The adrenal glands are two small, triangular glands that sit on top of each kidney. Despite their small size, they produce hormones that are essential for life — including cortisol, aldosterone, DHEA, and adrenaline (epinephrine). Adrenal disorders arise when these glands produce too much or too little of these critical hormones.

Anatomy and Function

Each adrenal gland has two distinct parts:

  • Adrenal cortex (outer layer): Produces corticosteroids — cortisol (stress response, metabolism), aldosterone (blood pressure/sodium regulation), and DHEA/androgens
  • Adrenal medulla (inner core): Produces catecholamines — epinephrine (adrenaline) and norepinephrine, the "fight or flight" hormones

Cushing's Syndrome — Excess Cortisol

Cushing's syndrome results from prolonged exposure to excess cortisol. The most common cause is exogenous (from taking corticosteroid medications). Endogenous Cushing's may be caused by a pituitary adenoma producing excess ACTH (Cushing's disease), an adrenal tumor, or an ectopic ACTH-secreting tumor.

Symptoms: Central obesity with a "buffalo hump" (fat between shoulders), moon face, purple stretch marks (striae), easy bruising, muscle weakness, hypertension, high blood sugar, osteoporosis, and depression.

Diagnosis: 24-hour urine free cortisol, late-night salivary cortisol, or overnight low-dose dexamethasone suppression test. MRI of the pituitary or CT of the adrenals identifies the source.

Treatment: Surgical resection of the causative tumor. Medical therapies (metyrapone, ketoconazole, osilodrostat) may be used if surgery is not possible or while awaiting surgery.

Adrenal Insufficiency — Too Little Cortisol

Adrenal insufficiency occurs when the adrenal glands cannot produce adequate cortisol. Primary adrenal insufficiency (Addison's disease) involves the adrenal glands themselves — most commonly autoimmune destruction. Secondary adrenal insufficiency results from pituitary ACTH deficiency, most commonly from prolonged steroid use causing adrenal suppression.

Symptoms: Fatigue, weakness, weight loss, low blood pressure, dizziness, nausea, abdominal pain, and hyperpigmentation (primary only — due to elevated ACTH). Can precipitate an adrenal crisis — a life-threatening emergency with extreme hypotension and shock — during illness, surgery, or trauma.

Treatment: Lifelong hydrocortisone replacement (or prednisone). Patients must double or triple their dose during illness, fever, or surgery ("sick day rules") and carry emergency injectable hydrocortisone for crises.

ðŸšĻ Adrenal Crisis: People with adrenal insufficiency who are severely ill, vomiting, or cannot take oral medications need emergency hydrocortisone injection. This is life-threatening — always carry a glucocorticoid emergency injection kit and wear medical alert identification.

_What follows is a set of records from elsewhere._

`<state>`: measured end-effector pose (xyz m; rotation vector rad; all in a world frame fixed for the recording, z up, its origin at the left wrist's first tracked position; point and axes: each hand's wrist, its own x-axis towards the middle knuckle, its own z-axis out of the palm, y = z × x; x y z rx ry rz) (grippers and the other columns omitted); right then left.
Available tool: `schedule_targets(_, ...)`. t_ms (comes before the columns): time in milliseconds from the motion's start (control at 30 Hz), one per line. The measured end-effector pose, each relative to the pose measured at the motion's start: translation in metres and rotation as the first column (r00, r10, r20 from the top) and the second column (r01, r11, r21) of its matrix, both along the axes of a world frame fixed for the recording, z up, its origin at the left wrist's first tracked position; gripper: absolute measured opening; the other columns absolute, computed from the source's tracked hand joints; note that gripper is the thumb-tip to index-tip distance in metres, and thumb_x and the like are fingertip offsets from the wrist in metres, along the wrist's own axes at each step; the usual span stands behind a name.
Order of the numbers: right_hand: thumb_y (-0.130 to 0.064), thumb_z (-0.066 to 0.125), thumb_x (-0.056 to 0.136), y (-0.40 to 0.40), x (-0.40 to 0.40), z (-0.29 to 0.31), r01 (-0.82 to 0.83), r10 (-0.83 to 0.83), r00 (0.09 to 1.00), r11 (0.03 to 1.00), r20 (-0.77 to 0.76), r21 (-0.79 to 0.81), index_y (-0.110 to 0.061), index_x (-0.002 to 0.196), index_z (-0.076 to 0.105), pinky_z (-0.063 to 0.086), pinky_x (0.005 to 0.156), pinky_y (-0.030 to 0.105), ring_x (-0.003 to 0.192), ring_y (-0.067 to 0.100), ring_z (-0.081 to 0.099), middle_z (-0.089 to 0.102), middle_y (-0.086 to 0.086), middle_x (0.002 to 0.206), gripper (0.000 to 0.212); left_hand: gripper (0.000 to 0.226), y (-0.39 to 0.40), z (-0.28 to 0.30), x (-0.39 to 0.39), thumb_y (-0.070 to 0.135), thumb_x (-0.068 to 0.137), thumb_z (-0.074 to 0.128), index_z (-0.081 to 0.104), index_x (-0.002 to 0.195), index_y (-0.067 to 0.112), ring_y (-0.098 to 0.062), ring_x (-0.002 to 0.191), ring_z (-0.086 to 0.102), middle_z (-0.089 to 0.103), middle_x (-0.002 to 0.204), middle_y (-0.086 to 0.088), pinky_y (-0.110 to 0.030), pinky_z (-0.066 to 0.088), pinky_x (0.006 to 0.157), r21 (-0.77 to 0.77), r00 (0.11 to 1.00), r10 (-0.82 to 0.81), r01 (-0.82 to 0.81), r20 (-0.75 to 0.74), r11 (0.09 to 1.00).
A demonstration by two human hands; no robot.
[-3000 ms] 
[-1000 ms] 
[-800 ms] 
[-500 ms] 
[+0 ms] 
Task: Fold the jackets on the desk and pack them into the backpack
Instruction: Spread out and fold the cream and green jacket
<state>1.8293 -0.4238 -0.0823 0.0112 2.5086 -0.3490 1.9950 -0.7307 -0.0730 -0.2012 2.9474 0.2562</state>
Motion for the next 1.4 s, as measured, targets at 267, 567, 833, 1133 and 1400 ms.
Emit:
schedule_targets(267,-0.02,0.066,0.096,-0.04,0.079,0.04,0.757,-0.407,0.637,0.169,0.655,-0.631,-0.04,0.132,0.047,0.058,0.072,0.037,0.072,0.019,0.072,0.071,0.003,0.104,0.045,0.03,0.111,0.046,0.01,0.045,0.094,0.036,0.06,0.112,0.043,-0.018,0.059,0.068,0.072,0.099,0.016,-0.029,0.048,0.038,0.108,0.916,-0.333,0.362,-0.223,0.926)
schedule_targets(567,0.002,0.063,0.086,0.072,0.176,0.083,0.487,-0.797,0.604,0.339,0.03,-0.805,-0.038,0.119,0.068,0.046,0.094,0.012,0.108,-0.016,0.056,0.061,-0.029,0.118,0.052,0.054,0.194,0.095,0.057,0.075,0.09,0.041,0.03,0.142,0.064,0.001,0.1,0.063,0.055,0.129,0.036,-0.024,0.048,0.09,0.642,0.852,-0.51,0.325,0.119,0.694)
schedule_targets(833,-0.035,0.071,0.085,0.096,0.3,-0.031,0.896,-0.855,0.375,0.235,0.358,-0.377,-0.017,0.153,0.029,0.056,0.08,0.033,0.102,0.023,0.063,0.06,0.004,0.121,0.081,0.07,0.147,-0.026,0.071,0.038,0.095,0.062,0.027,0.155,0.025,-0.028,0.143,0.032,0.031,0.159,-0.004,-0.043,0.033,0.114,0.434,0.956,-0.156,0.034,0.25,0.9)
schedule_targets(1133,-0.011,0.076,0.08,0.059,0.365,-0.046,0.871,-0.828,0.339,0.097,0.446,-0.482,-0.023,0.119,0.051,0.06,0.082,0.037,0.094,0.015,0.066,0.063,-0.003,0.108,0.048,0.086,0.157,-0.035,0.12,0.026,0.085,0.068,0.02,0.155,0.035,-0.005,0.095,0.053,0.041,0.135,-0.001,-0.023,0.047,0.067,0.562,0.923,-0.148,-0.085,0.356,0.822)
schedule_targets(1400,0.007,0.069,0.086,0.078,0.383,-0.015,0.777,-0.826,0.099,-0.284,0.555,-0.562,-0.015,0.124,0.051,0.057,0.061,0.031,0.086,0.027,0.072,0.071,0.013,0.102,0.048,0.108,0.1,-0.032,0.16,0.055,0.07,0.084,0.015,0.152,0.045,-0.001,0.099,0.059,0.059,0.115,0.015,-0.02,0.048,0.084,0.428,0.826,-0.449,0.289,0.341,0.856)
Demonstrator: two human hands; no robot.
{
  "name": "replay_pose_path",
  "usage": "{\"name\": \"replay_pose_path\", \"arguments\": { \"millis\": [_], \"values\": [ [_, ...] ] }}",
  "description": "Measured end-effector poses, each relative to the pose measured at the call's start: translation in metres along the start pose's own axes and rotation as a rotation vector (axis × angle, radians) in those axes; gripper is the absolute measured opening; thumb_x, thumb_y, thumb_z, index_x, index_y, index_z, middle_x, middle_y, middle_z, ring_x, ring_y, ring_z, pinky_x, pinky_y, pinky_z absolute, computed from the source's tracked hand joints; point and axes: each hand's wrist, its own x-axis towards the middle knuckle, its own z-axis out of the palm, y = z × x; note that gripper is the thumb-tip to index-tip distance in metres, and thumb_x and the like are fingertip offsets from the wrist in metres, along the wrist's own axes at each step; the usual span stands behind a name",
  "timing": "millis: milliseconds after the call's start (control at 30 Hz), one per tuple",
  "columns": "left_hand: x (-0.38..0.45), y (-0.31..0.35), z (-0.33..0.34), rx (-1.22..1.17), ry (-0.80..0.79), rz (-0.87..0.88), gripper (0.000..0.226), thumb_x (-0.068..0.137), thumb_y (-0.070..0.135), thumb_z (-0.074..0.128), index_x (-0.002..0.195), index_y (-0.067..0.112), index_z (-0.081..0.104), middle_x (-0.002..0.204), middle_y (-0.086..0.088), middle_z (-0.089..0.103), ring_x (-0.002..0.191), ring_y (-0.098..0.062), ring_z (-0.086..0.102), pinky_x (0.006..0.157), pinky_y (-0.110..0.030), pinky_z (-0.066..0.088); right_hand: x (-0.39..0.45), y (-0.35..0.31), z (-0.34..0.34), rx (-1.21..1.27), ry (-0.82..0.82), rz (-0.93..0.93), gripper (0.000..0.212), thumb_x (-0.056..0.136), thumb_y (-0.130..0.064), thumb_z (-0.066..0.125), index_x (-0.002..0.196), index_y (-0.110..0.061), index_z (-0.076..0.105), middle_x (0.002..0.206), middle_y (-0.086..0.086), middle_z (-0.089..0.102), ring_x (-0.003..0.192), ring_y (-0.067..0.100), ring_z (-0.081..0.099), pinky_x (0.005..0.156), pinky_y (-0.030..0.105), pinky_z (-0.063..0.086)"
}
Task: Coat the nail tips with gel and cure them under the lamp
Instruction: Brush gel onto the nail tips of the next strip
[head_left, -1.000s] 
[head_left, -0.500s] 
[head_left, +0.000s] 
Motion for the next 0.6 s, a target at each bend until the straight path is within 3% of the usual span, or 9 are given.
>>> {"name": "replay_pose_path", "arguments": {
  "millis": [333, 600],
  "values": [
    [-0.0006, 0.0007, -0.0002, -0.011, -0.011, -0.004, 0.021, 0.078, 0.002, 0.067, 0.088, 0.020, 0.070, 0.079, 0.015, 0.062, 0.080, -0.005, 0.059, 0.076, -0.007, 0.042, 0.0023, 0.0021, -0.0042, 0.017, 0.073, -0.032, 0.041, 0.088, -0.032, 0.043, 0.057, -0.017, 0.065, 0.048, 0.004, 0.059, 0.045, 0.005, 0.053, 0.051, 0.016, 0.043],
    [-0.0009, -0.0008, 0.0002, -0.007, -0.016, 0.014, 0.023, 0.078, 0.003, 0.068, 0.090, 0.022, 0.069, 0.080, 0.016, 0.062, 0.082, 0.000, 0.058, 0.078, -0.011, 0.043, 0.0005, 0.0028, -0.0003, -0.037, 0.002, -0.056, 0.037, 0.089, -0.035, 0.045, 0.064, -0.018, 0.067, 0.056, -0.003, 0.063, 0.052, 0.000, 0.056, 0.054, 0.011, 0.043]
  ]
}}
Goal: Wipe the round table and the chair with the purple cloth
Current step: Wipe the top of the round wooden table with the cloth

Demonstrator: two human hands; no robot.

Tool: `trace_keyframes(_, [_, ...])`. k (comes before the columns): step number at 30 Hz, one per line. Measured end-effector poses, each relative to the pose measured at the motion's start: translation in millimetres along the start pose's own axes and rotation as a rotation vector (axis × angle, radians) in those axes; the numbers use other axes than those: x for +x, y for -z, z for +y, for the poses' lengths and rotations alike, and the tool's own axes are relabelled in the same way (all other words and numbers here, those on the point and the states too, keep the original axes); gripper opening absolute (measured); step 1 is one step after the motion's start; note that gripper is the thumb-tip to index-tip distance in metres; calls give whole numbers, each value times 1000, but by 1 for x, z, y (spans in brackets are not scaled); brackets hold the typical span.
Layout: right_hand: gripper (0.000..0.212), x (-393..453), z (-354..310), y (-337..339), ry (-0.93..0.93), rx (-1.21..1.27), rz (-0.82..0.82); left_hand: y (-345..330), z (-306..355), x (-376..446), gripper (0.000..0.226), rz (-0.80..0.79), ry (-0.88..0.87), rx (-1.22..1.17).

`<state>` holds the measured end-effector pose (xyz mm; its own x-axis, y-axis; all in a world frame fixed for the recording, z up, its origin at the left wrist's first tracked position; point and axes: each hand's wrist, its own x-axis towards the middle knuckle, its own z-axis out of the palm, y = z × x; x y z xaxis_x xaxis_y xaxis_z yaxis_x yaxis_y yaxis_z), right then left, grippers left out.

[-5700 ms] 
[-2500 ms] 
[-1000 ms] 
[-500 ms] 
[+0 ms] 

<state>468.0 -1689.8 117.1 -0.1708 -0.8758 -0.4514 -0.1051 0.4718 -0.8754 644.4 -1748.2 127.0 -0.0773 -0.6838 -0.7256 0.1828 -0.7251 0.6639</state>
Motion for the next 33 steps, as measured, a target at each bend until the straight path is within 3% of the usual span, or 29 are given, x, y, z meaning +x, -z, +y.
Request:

Primary Aldosteronism (Conn's Syndrome)

Excess aldosterone from the adrenal gland is a cause of secondary hypertension, accounting for 5–10% of all hypertension cases. It causes high blood pressure that is difficult to control, and often low potassium. Diagnosed by elevated aldosterone-to-renin ratio. Treatment is surgical (if unilateral) or with aldosterone-blocking medications (spironolactone/eplerenone).

Pheochromocytoma

A rare tumor of the adrenal medulla that secretes excess catecholamines (adrenaline), causing episodes of severe hypertension, headache, sweating, and palpitations. Diagnosed by elevated plasma or urine metanephrines. Treatment is surgical. Alpha-blockade before surgery is mandatory to control blood pressure.

Adrenal Incidentaloma

An adrenal mass discovered incidentally on imaging done for another reason. Found in 3–5% of CT scans. Most are benign non-functioning adenomas requiring only monitoring. Evaluation includes hormonal assessment (rule out subclinical Cushing's, pheochromocytoma, aldosteronism) and imaging characterization to assess malignancy risk.

Key Takeaways

  • The adrenal glands produce cortisol, aldosterone, and adrenaline — all essential hormones
  • Cushing's syndrome (excess cortisol) causes central obesity, stretch marks, and metabolic complications
  • Adrenal insufficiency (Addison's) requires lifelong steroid replacement and emergency preparedness
  • Primary aldosteronism is an underdiagnosed cause of difficult-to-control hypertension
  • Adrenal incidentalomas are common and most are benign — but all require hormonal evaluation
Medical Disclaimer: This article is for educational purposes only and does not constitute medical advice. Always consult with a qualified healthcare provider before making any changes to your treatment plan. Individual medical decisions should be made in partnership with your physician based on your specific circumstances.